PROMPT: Restate word for word the section of the entries that opens at the line containing "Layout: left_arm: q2" and closes at the line containing "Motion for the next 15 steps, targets", both lines kept, pictures dropped.

===== RECORDS SUPPLIED =====

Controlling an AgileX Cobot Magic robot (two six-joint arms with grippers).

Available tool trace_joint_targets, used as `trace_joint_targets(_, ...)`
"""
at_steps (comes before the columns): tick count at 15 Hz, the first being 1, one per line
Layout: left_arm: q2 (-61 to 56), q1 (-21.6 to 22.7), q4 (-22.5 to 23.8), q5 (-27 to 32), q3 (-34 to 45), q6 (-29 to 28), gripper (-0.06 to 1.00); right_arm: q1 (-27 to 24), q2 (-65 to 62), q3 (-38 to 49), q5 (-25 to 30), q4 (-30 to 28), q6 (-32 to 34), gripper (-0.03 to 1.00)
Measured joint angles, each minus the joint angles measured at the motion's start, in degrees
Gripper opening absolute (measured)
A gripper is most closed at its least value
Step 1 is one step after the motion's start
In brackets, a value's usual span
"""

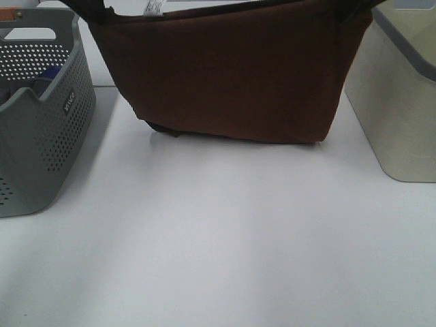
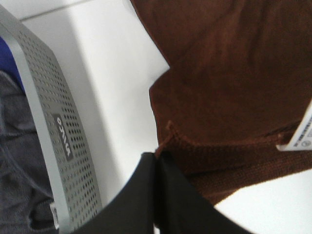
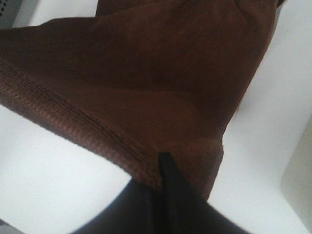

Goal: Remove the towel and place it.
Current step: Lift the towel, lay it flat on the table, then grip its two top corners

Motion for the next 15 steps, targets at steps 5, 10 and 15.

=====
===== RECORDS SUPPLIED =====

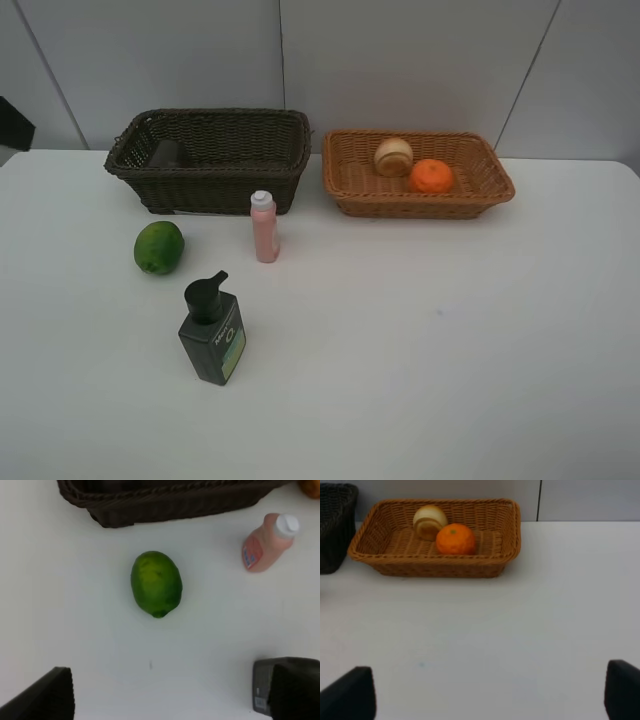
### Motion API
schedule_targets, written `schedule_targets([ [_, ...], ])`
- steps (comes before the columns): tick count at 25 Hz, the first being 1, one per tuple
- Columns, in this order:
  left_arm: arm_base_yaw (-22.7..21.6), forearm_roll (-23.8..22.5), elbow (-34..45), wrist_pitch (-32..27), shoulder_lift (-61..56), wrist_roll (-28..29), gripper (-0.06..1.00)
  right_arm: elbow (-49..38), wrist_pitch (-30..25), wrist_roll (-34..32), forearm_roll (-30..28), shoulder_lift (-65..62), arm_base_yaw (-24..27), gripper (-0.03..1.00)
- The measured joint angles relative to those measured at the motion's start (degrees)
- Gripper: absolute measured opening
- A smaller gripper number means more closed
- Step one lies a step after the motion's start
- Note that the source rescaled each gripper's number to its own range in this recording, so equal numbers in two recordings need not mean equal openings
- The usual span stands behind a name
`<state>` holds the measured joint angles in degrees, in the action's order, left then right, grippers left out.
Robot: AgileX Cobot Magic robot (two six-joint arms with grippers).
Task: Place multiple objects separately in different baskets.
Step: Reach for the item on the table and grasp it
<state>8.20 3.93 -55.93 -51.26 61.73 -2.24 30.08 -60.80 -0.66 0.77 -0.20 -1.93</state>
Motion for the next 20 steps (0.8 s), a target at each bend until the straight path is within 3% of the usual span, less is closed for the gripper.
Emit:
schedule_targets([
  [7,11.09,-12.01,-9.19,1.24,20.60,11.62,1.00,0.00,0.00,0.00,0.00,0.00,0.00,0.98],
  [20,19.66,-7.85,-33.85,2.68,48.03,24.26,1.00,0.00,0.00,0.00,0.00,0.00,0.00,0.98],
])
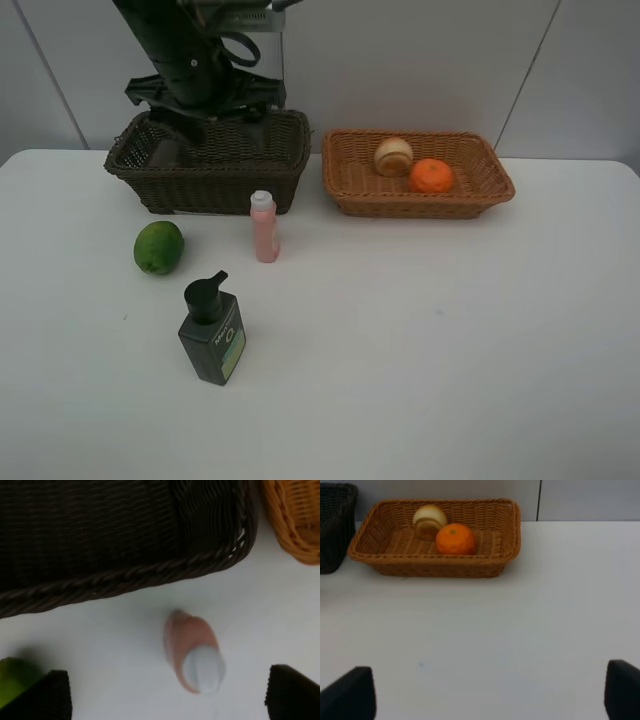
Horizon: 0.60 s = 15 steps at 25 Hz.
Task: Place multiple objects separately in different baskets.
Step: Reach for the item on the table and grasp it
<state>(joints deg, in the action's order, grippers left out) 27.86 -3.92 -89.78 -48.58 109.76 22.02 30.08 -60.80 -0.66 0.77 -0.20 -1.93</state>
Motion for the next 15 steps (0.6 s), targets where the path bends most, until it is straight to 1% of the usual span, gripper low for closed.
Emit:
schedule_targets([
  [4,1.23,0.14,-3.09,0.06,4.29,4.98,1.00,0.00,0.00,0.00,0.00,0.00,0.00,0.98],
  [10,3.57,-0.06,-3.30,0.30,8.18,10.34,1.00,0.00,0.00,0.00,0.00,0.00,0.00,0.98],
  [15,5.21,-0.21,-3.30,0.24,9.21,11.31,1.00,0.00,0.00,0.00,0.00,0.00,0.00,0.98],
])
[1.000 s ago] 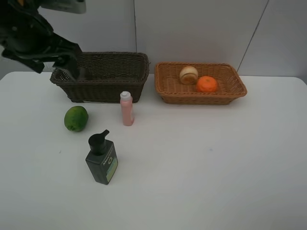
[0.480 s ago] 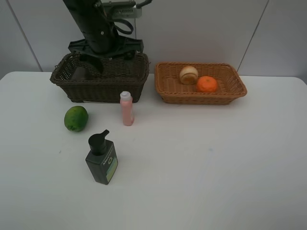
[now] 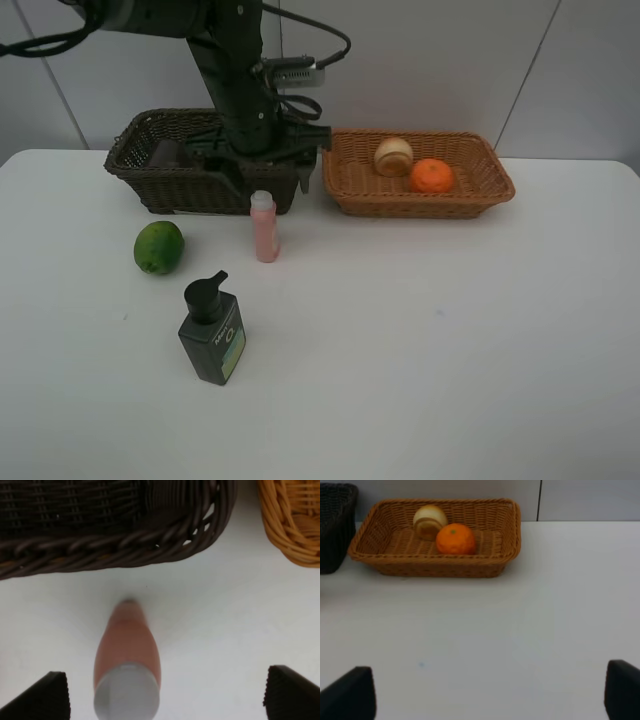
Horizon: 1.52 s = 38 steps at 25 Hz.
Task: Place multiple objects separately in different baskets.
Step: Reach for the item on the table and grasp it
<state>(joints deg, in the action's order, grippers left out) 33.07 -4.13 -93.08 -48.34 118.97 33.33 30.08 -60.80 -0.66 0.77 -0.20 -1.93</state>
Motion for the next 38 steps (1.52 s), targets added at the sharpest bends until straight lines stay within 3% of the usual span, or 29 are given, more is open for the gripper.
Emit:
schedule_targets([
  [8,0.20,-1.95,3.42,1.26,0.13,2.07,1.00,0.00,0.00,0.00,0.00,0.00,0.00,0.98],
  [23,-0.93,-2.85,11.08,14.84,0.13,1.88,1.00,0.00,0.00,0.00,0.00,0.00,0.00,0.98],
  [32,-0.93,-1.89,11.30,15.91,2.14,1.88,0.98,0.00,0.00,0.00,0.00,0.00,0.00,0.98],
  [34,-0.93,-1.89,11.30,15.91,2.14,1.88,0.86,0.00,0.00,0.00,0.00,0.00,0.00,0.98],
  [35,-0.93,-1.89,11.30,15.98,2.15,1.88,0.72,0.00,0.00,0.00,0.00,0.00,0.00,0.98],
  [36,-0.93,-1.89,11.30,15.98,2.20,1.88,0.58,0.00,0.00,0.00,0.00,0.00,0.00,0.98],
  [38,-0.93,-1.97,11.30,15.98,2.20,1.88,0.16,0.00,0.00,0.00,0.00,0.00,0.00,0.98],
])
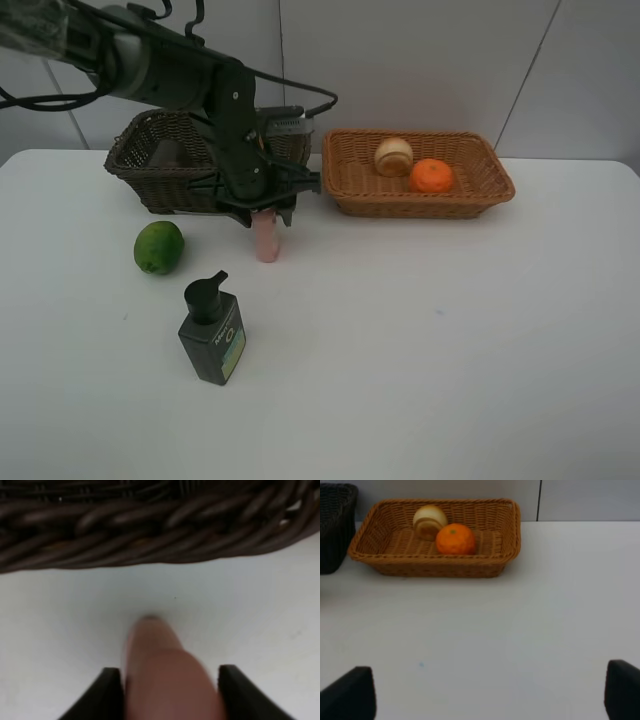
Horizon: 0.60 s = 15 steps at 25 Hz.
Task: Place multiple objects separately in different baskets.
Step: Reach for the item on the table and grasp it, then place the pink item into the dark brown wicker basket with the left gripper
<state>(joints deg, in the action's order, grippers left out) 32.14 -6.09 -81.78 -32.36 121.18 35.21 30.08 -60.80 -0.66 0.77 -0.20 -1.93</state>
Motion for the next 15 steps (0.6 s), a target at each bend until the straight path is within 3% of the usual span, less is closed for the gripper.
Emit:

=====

RESULT OF THIS TASK:
Layout: left_arm: q2 (-61 to 56), q1 (-21.6 to 22.7), q4 (-22.5 to 23.8), q5 (-27 to 32), q3 (-34 to 45), q6 (-29 to 28), gripper (-0.06 to 1.00); right_arm: q1 (-27 to 24), q2 (-65 to 62), q3 (-38 to 49), q5 (-25 to 30), q4 (-30 to 28), q6 (-32 to 34), gripper (-0.03 to 1.00)
Measured joint angles, each minus the joint angles measured at the motion's start, in degrees
Gripper opening absolute (measured)
A gripper is most closed at its least value
Step 1 is one step after the motion's start
In brackets, a value's usual span
"""


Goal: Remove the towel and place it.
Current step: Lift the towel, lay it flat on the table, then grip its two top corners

Motion for the next 15 steps, targets at steps 5, 10 and 15.

The response to the exercise is now complete.